### ASSIGNMENT:
How many lines in the data below contain the word "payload"? State only the number.

### SOURCE MATERIAL:
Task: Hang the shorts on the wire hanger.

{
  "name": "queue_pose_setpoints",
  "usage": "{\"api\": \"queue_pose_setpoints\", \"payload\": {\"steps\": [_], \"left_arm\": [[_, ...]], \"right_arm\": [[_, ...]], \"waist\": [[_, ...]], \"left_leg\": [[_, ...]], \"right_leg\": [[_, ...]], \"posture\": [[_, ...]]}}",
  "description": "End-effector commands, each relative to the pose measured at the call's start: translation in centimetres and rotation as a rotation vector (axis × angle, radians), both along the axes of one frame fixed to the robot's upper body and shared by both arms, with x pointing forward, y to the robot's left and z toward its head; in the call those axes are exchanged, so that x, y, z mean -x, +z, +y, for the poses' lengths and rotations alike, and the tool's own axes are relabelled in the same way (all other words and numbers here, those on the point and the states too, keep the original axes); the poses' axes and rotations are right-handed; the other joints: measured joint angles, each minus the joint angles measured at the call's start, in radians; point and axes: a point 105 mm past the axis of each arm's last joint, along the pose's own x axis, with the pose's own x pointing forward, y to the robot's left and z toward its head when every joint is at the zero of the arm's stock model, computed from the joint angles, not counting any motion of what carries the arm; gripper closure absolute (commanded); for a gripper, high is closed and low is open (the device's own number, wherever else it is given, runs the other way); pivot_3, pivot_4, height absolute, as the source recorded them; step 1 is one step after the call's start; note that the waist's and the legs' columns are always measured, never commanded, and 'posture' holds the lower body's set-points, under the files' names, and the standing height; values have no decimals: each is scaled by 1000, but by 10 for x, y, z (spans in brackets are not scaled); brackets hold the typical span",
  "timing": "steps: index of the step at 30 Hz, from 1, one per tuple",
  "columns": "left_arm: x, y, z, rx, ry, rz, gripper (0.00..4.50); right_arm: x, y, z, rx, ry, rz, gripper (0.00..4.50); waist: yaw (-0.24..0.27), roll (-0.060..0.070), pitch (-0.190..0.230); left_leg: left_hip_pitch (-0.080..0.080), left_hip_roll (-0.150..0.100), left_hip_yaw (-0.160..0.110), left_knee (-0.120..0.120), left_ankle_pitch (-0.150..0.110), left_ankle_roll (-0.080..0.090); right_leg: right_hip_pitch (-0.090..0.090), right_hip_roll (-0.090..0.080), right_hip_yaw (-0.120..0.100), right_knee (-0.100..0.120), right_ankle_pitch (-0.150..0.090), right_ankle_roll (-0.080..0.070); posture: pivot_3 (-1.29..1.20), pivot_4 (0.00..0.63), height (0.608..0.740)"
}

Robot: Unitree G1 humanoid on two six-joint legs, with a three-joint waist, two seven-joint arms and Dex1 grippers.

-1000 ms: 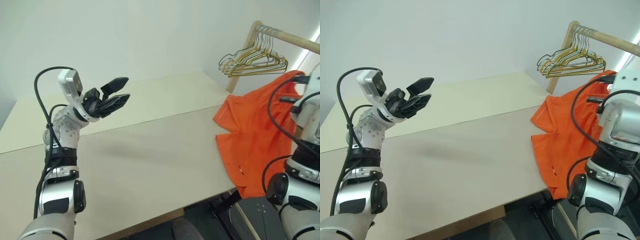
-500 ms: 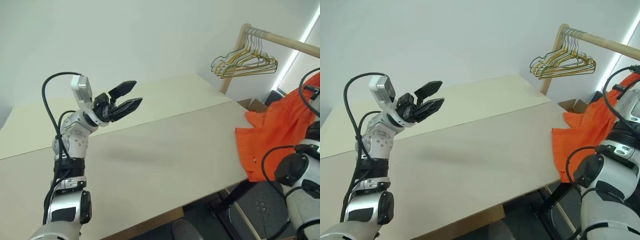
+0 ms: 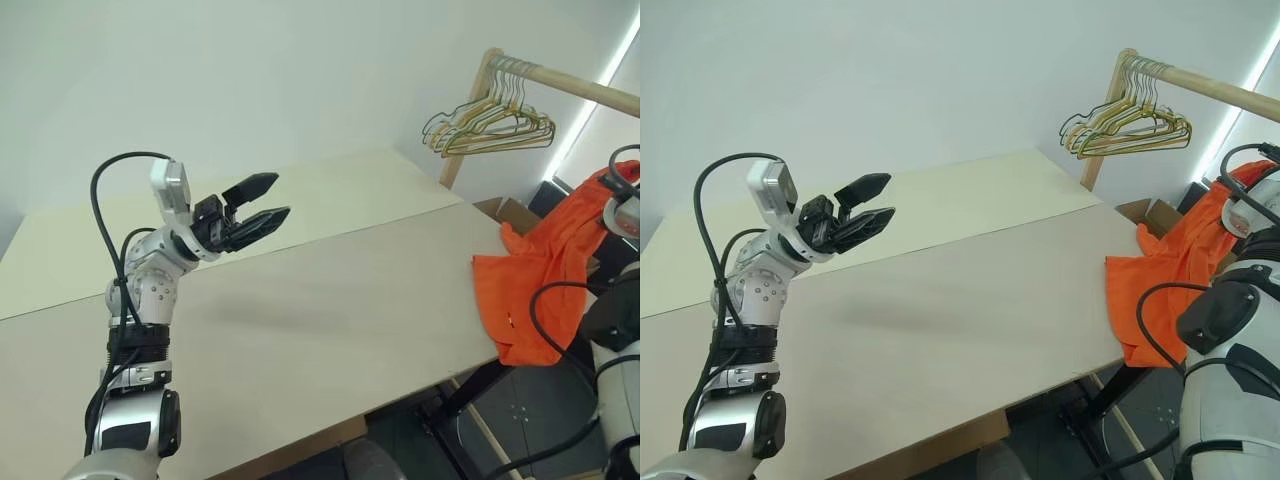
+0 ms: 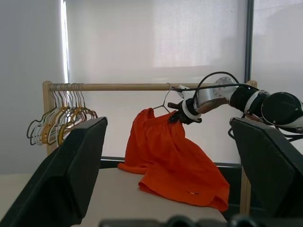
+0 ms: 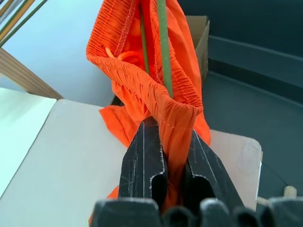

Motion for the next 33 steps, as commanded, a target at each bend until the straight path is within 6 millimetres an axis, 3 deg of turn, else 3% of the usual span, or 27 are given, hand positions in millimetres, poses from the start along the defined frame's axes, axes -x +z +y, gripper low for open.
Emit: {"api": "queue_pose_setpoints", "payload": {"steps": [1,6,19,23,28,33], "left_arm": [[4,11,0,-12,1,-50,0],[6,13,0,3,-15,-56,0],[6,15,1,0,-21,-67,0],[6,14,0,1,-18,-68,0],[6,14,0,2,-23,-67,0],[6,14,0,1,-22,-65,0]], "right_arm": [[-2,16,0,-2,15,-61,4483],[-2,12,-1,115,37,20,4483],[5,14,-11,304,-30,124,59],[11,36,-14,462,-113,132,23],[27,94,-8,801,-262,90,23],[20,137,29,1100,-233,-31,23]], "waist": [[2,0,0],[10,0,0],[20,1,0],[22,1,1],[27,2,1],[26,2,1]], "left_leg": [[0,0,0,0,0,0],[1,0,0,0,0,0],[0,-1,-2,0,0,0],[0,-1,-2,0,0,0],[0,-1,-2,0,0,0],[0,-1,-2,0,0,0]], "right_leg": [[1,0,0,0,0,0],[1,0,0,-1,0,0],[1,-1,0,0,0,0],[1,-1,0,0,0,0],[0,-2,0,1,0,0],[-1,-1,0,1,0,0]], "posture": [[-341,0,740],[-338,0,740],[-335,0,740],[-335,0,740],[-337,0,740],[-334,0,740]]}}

### RESPONSE AREA:
2